# HT Rookie question on Sub end table



## Texstang (Mar 6, 2013)

Ok so I'm new to the home theater world. I want to set up my two subs by building end tables to house the subwoofers.
I have a Klipsch 10" down firing sub and a Polk Audio front facing 10" sub. 
My plan is to basicly build a box that will be completely open on the back side and have a material in the front that will allow sound to pass thru. Will this hinder the sound on my subs in any way?
If you have built or had something built similar to what I'm going to do can you offer any recommendations?


----------



## tesseract (Aug 9, 2010)

Welcome to HTS, Texstang.

I've never done this, but sure it will work. Just make sure to allow room for the sub amp to vent heat and don't block the drivers or ports.

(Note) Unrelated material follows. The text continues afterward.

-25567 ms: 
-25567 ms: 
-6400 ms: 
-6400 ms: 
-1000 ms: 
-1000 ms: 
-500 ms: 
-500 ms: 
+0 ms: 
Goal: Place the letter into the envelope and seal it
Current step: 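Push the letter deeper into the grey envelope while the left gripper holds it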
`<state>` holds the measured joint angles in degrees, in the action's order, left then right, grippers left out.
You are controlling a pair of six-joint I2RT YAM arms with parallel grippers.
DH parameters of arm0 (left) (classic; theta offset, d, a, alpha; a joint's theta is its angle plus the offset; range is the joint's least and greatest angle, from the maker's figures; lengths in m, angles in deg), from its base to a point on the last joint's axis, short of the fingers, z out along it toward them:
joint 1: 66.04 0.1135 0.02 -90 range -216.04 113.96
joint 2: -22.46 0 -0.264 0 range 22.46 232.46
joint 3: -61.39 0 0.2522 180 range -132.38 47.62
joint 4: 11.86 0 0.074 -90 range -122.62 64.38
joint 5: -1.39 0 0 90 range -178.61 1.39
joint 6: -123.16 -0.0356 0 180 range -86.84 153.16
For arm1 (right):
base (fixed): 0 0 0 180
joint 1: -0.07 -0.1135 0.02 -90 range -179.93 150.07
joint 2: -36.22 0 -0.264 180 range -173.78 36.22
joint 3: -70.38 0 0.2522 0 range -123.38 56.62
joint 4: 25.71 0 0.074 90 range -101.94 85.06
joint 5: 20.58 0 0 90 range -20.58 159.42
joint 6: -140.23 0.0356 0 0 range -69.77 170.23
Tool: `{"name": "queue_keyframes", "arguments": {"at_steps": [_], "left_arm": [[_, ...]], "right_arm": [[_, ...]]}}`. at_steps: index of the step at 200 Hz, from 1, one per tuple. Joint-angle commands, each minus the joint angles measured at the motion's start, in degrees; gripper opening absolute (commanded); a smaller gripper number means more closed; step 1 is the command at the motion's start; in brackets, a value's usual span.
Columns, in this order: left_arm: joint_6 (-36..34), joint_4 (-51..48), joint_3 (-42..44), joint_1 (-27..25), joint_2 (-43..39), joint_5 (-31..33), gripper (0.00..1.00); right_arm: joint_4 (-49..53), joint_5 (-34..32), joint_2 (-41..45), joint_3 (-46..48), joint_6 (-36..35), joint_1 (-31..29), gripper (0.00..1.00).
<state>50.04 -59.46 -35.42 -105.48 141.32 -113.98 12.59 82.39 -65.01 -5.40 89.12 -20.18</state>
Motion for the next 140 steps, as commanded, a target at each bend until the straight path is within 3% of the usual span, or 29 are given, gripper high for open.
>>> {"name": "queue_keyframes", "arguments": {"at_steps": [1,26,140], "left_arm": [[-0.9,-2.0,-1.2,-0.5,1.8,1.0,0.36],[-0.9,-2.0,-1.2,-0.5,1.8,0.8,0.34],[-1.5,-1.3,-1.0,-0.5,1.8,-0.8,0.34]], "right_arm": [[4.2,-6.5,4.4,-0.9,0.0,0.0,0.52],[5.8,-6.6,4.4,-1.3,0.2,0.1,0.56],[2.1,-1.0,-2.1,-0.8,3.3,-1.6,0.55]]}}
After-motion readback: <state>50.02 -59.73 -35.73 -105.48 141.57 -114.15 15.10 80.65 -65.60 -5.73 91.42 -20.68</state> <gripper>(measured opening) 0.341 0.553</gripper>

Check out Parts Express or Madisound for grille cloth.


----------



## JoeESP9 (Jun 29, 2009)

I would think doing so will change the quality and maybe also the quantity of bass. Without hearing and/or measuring things before and after it's hard to say how much change to expect.

Placing a down firing sub in a four sided box changes it's radiation pattern. The front firing sub will probably exhibit a change also. It will probably be less than the down firing one.


----------



## tesseract (Aug 9, 2010)

Moving the sub around the room also changes the radiation pattern. I am not sure that a simple enclosure would change the modal response at such low frequencies, as long as the sub is allowed to radiate freely into the room. 

I agree, the ability to measure this would be helpful.


----------